Prior Practice means each practice to which the Insured Firm's practice is ultimately a successor practice by way of one or more mergers, acquisitions, absorptions or other transitions but does not include any such practice which has elected to be insured under run-off cover in accordance with clause 5.3(a) of the [Minimum Terms and Conditions]"

10

Sekhon Firth and Runhams LLP are 'Prior Practices' of MSR for the purposes of this policy.

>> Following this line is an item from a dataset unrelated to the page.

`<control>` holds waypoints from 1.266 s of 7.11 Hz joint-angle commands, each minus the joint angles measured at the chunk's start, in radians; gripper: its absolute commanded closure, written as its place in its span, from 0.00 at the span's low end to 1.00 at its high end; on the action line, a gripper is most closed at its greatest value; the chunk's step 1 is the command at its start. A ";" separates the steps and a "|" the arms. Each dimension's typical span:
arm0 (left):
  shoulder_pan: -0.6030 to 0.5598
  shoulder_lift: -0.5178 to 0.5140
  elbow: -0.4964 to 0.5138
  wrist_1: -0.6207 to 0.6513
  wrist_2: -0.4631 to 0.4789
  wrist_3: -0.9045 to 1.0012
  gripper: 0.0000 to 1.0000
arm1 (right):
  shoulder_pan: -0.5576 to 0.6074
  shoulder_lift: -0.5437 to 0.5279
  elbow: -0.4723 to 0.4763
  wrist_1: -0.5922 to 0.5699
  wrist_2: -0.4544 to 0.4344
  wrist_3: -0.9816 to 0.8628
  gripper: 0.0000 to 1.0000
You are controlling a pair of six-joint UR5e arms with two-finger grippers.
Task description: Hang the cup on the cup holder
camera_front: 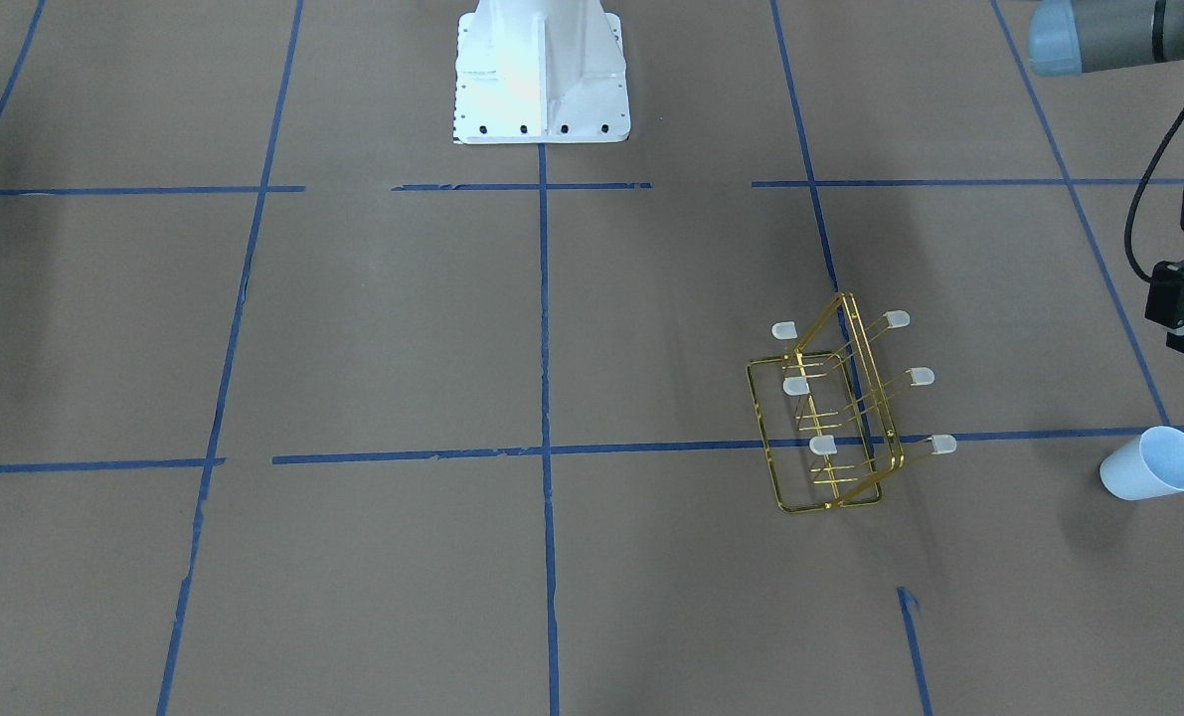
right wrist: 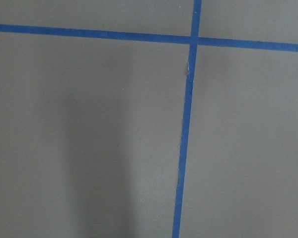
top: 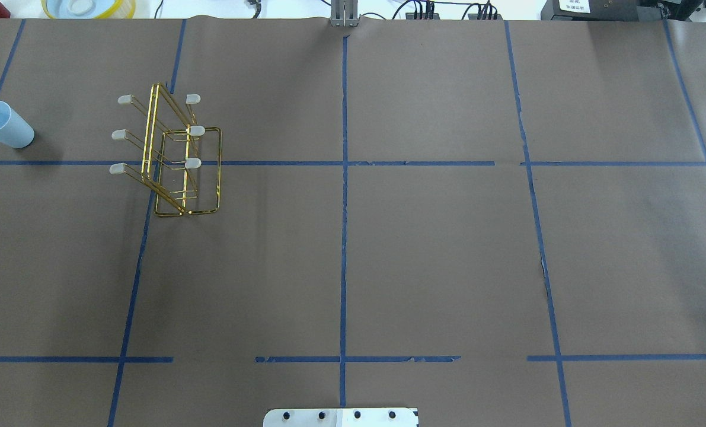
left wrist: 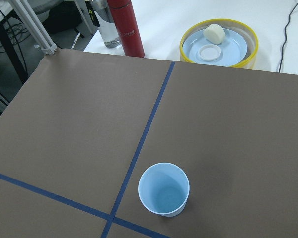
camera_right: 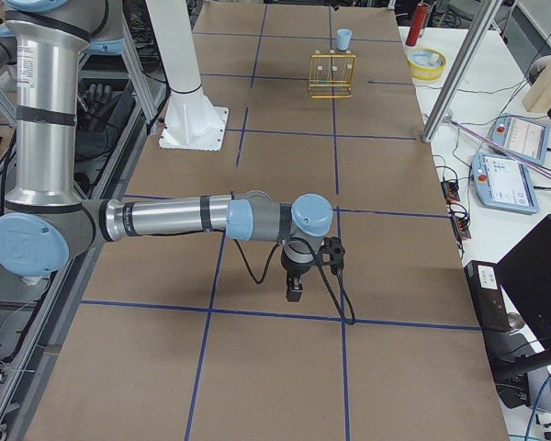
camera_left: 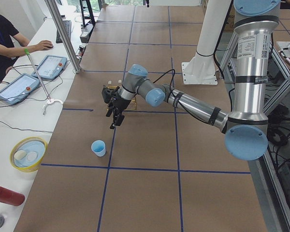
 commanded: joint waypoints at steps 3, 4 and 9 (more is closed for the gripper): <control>0.103 0.002 0.217 -0.240 0.253 -0.326 0.00 | 0.000 0.000 0.000 0.000 0.000 0.000 0.00; 0.137 0.002 0.235 -0.258 0.315 -0.388 0.00 | 0.000 0.000 0.000 -0.001 0.000 0.000 0.00; 0.303 -0.030 0.406 -0.256 0.628 -0.624 0.00 | 0.000 0.000 0.000 -0.001 0.000 0.000 0.00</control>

The events leading up to the notification

11

In November 2011 MSR received a claim from a former lender client of Sekhon Firth. The claim alleged breach of fiduciary duty and/or breach of contract and/or negligence arising out of advice given by Sekhon Firth in connection with a property mortgage. The claim concerned instructions to Sekhon Firth by the lender in May and June 2007. The letter of claim was notified to European Risk in December 2011.

12

Thereafter further claims arrived, all relating to files handled by Sekhon Firth. One was notified in January 2012 and then 12 lender claims were notified on the same day in February 2012. By mid May 2012 a total of 17 claims had been made, directed to MSR as successor practice of Sekhon Firth. Of these, about 12 were claims relating to files where the transaction involved the same borrower and three related to another particular individual.

13

Evidence on behalf of the Claimants was given by Mrs McManus. I found her an entirely straightforward and credible witness doing her best to assist the court. Her evidence was that she was not initially aware of the number of claims made against MSR arising from Sekhon Firth business. The claims were handled by her colleagues Mr Seddon and Mr Dowling. Ms McManus said she only became aware of the extent of the claims in about August 2012 when she was chivvying Mr Seddon about...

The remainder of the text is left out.